Re: Built-in CTYPE provider

From: Jeff Davis <pgsql(at)j-davis(dot)com>
To: Daniel Verite <daniel(at)manitou-mail(dot)org>
Cc: Robert Haas <robertmhaas(at)gmail(dot)com>, Jeremy Schneider <schneider(at)ardentperf(dot)com>, pgsql-hackers(at)postgresql(dot)org
Subject: Re: Built-in CTYPE provider
Date: 2023-12-29 02:57:16
Message-ID: 804eb67b37f41d3afeb2b6469cbe8bfa79c562cc.camel@j-davis.com
Views: Raw Message | Whole Thread | Download mbox | Resend email
Thread:
Lists: pgsql-hackers

On Wed, 2023-12-27 at 17:26 -0800, Jeff Davis wrote:
> Attached is an implementation of a built-in provider for the "C.UTF-
> 8"

Attached a more complete version that fixes a few bugs, stabilizes the
tests, and improves the documentation.
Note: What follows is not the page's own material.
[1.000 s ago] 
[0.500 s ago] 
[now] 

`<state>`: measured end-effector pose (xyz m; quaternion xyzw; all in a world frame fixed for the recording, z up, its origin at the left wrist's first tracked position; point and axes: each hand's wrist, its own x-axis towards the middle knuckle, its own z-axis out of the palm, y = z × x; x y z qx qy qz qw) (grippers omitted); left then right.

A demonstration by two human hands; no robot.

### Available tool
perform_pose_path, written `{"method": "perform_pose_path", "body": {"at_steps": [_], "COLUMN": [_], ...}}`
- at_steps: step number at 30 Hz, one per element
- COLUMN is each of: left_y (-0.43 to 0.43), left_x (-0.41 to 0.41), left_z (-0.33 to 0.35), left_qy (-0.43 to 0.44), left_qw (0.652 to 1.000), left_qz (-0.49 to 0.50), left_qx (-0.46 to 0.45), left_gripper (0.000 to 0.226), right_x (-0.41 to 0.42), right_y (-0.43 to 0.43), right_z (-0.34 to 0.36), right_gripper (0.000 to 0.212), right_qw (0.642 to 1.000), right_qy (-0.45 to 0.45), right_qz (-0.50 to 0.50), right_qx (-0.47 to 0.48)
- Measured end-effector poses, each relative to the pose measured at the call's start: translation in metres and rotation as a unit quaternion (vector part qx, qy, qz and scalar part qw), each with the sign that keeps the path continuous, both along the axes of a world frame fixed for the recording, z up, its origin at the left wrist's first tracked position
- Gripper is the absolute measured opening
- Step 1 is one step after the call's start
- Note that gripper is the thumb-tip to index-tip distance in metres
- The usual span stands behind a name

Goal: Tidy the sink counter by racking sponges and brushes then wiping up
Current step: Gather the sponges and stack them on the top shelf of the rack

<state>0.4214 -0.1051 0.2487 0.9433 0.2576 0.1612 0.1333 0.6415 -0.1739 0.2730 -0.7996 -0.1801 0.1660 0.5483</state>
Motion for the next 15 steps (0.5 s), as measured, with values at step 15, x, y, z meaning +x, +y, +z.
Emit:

I optimized the performance, too
-- now it's beating both libc's "C.utf8" and ICU "en-US-x-icu" for both
collation and case mapping (numbers below).

It's really nice to finally be able to have platform-independent tests
that work on any UTF-8 database.

Simple character classification:

SELECT 'Á' ~ '[[:alpha:]]' COLLATE C_UTF8;

Case mapping is more interesting (note that accented characters are
being properly mapped, and it's using the titlecase variant "Dž"):

SELECT initcap('axxE áxxÉ DŽxxDŽ Džxxx džxxx' COLLATE C_UTF8);
initcap
--------------------------
Axxe Áxxé Džxxdž Džxxx Džxxx

Even more interesting -- test that non-latin characters can still be a
member of a case-insensitive range:

-- capital delta is member of lowercase range gamma to lambda
SELECT 'Δ' ~* '[γ-λ]' COLLATE C_UTF8;
-- small delta is member of uppercase range gamma to lambda
SELECT 'δ' ~* '[Γ-Λ]' COLLATE C_UTF8;

Moreover, a lot of this behavior is locked in by strong Unicode
guarantees like [1] and [2]. Behavior that can change probably won't
change very often, and in any case will be tied to a PG major version.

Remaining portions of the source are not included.